■ **TASK OBJECTIVE**: From the entries that follow, copy exactly the lines beginning at the line holding "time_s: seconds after" and continuing through the line holding "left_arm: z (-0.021".

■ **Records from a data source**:
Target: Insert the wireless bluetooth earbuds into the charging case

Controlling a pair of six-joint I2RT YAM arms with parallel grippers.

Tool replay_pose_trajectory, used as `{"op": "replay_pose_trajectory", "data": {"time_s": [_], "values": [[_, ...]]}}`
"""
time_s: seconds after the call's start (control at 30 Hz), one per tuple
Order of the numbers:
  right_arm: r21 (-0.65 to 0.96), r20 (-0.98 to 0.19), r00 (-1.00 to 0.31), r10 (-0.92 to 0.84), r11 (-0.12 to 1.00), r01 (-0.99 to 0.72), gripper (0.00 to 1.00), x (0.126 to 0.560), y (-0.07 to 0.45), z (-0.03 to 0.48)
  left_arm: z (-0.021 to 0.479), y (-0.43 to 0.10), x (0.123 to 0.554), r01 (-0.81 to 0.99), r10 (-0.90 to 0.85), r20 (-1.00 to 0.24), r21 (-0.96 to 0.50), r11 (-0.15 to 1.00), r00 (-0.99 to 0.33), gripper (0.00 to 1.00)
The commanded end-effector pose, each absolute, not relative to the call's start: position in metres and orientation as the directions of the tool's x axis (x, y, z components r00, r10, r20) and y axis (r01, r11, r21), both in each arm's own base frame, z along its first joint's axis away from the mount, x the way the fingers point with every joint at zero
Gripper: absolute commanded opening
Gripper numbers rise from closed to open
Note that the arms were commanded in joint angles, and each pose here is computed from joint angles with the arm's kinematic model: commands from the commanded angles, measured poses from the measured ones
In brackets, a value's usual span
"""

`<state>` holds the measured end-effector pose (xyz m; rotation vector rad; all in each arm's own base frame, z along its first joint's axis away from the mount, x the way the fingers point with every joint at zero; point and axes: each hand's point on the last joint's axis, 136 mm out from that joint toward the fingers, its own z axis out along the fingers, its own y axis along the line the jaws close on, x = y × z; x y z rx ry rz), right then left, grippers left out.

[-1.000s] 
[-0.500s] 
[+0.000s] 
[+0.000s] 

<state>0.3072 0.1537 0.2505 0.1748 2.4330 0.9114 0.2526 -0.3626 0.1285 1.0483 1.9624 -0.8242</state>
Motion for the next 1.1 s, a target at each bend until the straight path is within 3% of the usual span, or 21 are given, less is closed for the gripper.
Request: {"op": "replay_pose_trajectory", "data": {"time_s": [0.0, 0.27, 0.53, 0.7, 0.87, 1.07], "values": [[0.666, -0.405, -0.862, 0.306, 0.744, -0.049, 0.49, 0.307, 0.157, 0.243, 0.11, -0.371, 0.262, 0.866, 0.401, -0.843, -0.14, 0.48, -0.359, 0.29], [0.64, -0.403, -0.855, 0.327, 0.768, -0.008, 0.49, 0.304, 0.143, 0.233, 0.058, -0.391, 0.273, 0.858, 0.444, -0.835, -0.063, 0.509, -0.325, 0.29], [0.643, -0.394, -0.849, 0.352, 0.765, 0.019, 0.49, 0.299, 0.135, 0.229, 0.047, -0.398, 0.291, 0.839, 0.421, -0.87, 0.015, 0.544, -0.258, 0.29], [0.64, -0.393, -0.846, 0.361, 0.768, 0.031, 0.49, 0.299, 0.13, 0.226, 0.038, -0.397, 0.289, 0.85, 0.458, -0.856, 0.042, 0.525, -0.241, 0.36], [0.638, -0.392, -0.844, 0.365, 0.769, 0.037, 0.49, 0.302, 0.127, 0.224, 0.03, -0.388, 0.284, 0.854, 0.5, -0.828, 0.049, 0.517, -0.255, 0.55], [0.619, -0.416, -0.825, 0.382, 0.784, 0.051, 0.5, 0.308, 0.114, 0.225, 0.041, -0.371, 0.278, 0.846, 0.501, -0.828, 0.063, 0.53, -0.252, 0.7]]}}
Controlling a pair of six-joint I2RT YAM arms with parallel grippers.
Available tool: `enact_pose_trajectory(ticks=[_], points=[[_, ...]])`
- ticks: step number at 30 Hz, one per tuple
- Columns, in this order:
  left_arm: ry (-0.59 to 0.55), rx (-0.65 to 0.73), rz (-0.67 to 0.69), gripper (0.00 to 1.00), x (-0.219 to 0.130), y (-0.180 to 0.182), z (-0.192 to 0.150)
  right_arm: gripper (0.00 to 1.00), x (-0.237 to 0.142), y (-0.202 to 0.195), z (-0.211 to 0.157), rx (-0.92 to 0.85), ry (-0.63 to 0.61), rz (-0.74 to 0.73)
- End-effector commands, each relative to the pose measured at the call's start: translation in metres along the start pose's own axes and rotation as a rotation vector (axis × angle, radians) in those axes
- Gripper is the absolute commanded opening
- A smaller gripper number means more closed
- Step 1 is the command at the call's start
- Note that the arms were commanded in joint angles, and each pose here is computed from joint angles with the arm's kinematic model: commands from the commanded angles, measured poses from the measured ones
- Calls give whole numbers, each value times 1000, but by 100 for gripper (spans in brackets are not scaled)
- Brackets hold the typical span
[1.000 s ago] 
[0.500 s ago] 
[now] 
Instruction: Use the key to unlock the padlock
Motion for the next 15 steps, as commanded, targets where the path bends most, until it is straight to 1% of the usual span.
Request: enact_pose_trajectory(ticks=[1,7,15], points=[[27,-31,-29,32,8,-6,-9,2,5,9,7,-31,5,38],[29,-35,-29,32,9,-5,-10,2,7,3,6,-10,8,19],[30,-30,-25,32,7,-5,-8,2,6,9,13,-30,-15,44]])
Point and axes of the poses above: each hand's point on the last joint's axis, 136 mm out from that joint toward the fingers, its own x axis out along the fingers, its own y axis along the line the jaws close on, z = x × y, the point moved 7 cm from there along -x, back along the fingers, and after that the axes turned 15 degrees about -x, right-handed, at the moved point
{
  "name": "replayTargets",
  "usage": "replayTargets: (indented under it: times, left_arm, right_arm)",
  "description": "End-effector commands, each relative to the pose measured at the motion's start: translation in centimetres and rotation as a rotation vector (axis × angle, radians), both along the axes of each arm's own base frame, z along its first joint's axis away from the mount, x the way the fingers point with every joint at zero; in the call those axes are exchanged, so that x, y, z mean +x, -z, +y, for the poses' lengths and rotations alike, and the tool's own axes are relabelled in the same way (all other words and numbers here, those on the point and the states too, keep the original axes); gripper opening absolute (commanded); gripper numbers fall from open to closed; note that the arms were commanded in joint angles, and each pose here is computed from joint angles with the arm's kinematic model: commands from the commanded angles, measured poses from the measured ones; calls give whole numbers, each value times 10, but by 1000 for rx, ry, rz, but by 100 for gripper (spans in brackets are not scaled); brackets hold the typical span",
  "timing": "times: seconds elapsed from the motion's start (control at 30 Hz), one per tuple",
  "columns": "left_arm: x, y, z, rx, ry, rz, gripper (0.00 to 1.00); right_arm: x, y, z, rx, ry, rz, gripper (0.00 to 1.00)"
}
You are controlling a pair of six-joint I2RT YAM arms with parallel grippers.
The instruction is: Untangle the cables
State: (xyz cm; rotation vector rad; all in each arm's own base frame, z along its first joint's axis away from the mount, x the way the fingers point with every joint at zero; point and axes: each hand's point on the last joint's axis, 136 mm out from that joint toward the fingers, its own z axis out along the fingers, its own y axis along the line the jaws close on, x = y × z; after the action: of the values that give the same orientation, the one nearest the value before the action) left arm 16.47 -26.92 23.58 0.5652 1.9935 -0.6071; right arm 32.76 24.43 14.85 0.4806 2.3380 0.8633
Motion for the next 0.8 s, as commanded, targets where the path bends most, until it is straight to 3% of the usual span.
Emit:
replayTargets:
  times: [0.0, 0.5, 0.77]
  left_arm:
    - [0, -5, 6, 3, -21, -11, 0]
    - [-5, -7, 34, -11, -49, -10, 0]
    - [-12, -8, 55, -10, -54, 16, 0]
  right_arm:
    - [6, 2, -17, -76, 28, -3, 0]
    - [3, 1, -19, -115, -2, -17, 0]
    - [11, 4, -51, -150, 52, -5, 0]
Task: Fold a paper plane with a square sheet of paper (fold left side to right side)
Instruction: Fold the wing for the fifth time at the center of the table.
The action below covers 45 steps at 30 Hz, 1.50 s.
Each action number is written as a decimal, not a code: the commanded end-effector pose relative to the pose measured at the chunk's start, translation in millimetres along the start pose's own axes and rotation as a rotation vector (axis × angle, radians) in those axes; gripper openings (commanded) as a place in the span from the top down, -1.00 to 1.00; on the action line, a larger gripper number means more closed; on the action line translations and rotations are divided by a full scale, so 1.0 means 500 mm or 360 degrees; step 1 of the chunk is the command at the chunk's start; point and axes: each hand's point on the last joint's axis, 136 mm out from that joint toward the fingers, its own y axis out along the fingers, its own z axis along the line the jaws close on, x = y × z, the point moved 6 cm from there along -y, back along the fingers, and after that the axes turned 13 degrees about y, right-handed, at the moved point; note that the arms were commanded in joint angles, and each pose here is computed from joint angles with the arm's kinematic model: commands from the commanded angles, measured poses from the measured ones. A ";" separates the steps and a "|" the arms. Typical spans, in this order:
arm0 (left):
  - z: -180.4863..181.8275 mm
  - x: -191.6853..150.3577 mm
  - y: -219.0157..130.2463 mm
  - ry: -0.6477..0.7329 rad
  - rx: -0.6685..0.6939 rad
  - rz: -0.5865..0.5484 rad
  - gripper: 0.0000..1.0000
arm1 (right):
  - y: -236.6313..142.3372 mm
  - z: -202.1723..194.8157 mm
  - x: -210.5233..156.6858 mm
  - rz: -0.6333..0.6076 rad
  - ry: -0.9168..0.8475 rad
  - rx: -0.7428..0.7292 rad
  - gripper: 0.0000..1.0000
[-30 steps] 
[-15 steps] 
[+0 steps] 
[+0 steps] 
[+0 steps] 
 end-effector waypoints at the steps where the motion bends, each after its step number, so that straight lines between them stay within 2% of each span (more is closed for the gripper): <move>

■ **EXERCISE OUTPUT**:
time_s: seconds after the call's start (control at 30 Hz), one per tuple
Order of the numbers:
  right_arm: r21 (-0.65 to 0.96), r20 (-0.98 to 0.19), r00 (-1.00 to 0.31), r10 (-0.92 to 0.84), r11 (-0.12 to 1.00), r01 (-0.99 to 0.72), gripper (0.00 to 1.00), x (0.126 to 0.560), y (-0.07 to 0.45), z (-0.03 to 0.48)
  left_arm: z (-0.021 to 0.479), y (-0.43 to 0.10), x (0.123 to 0.554), r01 (-0.81 to 0.99), r10 (-0.90 to 0.85), r20 (-1.00 to 0.24), r21 (-0.96 to 0.50), r11 (-0.15 to 1.00), r00 (-0.99 to 0.33), gripper (0.00 to 1.00)

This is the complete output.